僕が言うと“3本じゃなあ”とオジサンは不満そうな声を出した。

 ユニクロの買い物袋にはタチウオが4匹入っている。オジサンが持っているのを合わせて5匹。3本というのはいかにも変だが、僕は曖昧にうなずいてその場を後にした。

 港から遠ざかると星がたくさん見えた。今日は月が出ていない。住宅もほとんどの家が明かりを消している。子どもの頃に見たような星空だった。

 足元で赤猫が僕を見上げていた。「ニャー」と鳴いて僕の足首へ甘えるように体毛を擦り付けてきた。僕がその猫を撫でようと腰を下ろすと猫は膝に乗ってきた。図々しい猫だ。それでも背中を撫でてやるとクルルルル、クルルルルと喉を震わせて高い音を出した。

 猫を撫でるのに飽きたので猫を地面に放って歩き出すと猫がついてきた。足を止めると「ニャー」と一鳴きして足首にまとわりついてくる。でも僕はその猫に飽きていたので、ちょっとかわいそうな気がしたけれどまた歩き始めた。猫はトコトコと後ろをついてくる。まるで犬みたいだった。

 僕の他にも夜の町を歩いている人がいた。歩いているというよりはウォーキングだ。いつの間にか赤猫の姿が無かったのでちょっと寂しい気持ちになった。

 僕はずっと歩いていた。どこかへ行きたいけれど、どこにも行く場所は無かった。歩き疲れた僕は国道のガストに入った。すかいらーくグループ。バーミヤンだってすかいらーくだ。特に意味はないがそんなことを考えた。

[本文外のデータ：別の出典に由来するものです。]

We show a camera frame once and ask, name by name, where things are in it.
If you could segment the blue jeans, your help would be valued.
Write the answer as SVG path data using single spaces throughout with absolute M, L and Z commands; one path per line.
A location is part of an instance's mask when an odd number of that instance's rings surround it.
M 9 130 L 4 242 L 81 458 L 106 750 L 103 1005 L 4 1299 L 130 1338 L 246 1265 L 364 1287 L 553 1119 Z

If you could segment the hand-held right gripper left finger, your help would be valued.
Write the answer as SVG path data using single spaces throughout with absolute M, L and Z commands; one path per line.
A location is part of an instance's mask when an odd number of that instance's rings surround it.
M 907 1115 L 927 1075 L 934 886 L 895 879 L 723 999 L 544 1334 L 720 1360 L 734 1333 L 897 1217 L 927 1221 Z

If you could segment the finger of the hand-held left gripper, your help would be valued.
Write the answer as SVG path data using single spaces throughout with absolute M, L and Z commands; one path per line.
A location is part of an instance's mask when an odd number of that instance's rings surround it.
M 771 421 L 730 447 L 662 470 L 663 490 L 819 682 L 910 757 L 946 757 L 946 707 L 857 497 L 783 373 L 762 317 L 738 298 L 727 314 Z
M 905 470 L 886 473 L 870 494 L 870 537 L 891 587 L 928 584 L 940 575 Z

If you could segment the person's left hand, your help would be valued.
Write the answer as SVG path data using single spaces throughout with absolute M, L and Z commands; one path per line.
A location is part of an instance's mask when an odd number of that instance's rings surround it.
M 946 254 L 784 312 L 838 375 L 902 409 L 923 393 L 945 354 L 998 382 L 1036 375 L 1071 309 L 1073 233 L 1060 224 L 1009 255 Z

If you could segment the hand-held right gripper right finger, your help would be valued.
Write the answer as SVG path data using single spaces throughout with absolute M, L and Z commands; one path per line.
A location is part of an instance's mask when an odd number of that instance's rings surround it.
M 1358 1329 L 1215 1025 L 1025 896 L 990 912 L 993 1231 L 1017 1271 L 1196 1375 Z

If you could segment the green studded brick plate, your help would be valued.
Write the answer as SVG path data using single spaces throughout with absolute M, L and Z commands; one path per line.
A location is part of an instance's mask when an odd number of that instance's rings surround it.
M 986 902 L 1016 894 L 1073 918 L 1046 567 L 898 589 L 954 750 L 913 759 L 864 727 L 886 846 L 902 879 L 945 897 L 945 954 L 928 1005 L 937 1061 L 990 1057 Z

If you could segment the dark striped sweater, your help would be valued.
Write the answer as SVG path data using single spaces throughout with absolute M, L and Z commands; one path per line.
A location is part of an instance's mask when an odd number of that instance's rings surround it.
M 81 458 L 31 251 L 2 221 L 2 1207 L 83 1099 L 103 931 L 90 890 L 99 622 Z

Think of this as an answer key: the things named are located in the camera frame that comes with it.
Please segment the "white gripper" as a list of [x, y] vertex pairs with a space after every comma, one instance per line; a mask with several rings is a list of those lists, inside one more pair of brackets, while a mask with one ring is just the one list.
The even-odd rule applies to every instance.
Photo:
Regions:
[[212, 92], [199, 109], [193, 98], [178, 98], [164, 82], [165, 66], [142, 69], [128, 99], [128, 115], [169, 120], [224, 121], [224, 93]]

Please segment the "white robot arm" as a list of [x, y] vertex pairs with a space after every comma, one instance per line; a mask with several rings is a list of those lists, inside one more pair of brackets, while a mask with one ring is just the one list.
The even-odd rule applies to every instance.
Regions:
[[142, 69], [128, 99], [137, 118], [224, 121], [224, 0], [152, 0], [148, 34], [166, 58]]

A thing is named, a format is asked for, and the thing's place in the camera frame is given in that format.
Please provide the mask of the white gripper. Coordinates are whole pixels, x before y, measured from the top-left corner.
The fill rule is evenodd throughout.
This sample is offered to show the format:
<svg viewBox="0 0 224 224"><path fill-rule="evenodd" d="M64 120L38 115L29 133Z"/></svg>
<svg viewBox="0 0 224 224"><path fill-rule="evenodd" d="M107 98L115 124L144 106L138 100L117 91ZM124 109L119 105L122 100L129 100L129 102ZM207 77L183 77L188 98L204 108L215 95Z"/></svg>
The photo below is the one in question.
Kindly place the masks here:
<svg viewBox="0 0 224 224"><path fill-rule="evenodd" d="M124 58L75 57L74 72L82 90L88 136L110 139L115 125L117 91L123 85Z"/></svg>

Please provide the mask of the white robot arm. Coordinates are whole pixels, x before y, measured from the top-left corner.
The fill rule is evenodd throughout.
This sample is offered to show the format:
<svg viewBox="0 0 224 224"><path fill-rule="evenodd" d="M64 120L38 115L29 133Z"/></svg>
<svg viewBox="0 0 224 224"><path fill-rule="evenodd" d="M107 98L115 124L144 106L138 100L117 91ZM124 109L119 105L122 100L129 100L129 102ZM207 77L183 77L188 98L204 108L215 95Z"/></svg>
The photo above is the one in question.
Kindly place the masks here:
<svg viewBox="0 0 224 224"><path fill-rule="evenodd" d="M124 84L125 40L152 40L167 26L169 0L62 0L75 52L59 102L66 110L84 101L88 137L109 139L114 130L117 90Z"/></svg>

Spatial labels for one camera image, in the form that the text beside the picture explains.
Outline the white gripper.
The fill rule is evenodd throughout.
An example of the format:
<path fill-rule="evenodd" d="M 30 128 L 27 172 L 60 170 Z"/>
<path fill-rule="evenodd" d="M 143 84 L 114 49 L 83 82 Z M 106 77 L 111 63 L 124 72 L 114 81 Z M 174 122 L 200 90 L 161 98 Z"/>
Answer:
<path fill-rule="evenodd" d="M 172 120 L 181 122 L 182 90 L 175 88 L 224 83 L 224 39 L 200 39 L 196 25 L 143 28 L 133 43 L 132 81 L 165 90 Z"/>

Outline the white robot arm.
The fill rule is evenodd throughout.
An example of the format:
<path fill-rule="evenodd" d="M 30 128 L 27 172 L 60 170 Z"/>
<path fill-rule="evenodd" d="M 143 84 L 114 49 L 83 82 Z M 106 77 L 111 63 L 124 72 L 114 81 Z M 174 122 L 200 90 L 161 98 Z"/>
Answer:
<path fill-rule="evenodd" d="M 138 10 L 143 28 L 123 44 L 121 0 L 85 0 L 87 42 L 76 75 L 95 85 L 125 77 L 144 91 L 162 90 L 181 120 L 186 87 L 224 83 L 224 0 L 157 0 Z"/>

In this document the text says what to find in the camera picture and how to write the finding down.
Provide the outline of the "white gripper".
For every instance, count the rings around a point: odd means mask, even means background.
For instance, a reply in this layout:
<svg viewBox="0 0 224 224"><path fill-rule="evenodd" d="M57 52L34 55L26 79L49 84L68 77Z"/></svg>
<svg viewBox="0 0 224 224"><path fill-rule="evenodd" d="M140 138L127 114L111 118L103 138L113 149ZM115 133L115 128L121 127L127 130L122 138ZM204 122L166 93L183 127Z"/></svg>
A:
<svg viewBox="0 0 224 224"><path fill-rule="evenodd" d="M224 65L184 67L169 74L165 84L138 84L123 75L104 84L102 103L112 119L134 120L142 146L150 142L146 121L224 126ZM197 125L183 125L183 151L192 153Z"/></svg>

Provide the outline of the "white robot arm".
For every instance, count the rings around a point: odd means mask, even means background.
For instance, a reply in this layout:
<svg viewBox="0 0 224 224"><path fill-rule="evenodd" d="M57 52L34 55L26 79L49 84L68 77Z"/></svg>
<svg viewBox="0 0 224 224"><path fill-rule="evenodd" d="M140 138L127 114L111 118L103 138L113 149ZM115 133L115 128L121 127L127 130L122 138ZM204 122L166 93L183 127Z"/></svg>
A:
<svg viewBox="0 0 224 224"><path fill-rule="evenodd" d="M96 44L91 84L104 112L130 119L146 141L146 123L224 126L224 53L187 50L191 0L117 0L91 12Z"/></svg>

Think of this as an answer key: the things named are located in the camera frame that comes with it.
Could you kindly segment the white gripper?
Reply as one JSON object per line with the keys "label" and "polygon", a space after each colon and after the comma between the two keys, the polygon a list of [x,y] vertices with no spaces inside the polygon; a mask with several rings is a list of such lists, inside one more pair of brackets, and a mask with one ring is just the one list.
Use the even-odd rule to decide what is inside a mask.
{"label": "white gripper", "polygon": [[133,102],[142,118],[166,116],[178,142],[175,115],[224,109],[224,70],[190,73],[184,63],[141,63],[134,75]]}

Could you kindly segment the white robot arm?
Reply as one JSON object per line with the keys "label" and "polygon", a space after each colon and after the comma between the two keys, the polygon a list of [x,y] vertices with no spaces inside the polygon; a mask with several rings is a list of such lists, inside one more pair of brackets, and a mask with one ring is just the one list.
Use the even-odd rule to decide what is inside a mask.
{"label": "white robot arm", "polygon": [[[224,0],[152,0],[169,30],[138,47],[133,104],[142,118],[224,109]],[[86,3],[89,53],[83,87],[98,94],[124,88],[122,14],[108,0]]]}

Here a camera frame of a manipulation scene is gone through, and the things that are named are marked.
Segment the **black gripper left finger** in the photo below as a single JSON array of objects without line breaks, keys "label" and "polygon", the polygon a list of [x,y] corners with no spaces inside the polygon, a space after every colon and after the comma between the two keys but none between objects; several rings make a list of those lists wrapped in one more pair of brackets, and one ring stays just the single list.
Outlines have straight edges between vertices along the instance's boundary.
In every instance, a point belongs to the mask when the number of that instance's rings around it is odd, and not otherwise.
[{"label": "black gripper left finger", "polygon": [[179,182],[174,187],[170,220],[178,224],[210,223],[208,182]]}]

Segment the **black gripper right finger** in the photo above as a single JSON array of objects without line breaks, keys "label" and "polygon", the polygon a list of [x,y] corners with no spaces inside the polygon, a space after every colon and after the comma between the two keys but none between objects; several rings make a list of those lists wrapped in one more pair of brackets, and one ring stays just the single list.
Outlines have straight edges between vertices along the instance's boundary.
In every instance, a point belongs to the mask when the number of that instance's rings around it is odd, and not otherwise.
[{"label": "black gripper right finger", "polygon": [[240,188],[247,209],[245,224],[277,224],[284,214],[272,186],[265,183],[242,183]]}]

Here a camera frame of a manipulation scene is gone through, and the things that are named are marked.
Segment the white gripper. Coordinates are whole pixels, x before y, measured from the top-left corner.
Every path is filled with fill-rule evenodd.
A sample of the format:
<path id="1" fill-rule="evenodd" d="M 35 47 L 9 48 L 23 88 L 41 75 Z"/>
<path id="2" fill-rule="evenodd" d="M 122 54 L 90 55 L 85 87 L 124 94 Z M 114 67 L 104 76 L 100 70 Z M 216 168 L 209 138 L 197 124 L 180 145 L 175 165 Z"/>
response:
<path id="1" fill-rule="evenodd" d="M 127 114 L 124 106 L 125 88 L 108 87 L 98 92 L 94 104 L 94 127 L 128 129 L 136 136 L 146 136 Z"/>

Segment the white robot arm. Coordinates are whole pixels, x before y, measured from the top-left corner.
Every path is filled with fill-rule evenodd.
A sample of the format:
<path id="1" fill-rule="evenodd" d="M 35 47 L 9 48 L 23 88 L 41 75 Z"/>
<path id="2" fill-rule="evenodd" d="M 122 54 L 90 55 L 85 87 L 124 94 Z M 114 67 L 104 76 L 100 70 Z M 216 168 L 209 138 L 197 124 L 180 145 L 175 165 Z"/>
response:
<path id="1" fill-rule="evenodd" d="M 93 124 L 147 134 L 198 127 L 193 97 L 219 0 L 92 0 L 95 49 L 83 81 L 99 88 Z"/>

 僕は時計を見ないようにして席についた。深夜でも客は入っている。メニューを訊きに来た女の子に僕は『オムライスビーフシチュー』を頼んだ。こんな時間にはそぐわない活発そうな明るい女の子だった。彼女の声は深夜のガストによく響く。急なシフト変更でもあったんだろうか。

 衝立の向こう側に別の客が来た中年と若い男の二人が座ったと声で分かった。中年の方がずっと喋り続けている。若い方は黙っていた。スマホでも見ているのかもしれない。

 そうこうするうちに『オムライスビーフシチュー』が来たので僕はそれを食べた。

“子供の頃に通った道って、大人になって通ってみると驚くほど狭いんだよな”

 オムライスを半分以上食べた頃に衝立の向こうから声がした。さっきから声は聞こえていたが、言葉が耳に入ってきたのだ。若い方はうんともすんとも言わない。

“でもさ、空の大きさってずっと変わらないってことに気付いたんだ。これってトリビアになりますか?”

 突然トリビアの泉のネタが出てきたけれど、若い方はやっぱりうんともすんとも言わない。僕はオムライスを食べ終わり、水を飲んだ。

“月のウサギが・・・・”

 中年の男が喋っている間に僕は席を立って、衝立の向こうをちらりと見た。そこに座っていたのは中年の男と若い女だった。肩紐の付いていない黒いドレスでおっぱいの上半分が見えている。ほっぺたに赤が取って付けたように浮いていた。

 僕は夜の町を歩いた。行き先はない。どこかへ行こうという意思はあるが、どこにも目的地はないのだ。遠回りとはいえ、僕は自分の部屋へ帰ろうとしていることに気付いた。

 さっきとは違う港に来た。海面に対岸の街の光が絵の具のようにぴゅーっと伸びていた。その光の根っ子にはきっとタチウオを釣っているおじさんがいる。クレーンのオレンジ色の光もやはりぴゅーっと伸びている。世界はまだ夜に包まれている。

 歩くのは飽きた。体も疲れた。もうずっと歩き続けている。でも僕は立ち止まらずに歩き続けた。僕は絶対にどこかへ行かなければならないのに、どこへ行ったらいいか分からなくて焦っている。寝ている場合じゃない。見当違いでもいい、どこかへ行かなければならない。

 漠然とした不安を燃やすように歩き続けていると、夜の闇を掴むように朝の光が伸びてきた。夜が終わろうとしている。僕はその光から逃げるように自分の部屋へ走った。新聞配達のカブが走り回っている。

 僕は部屋に帰ると、急いで布団に潜った。明日が来るまで時間はまだたっぷりとある。僕は朝が来る前に眠りについた。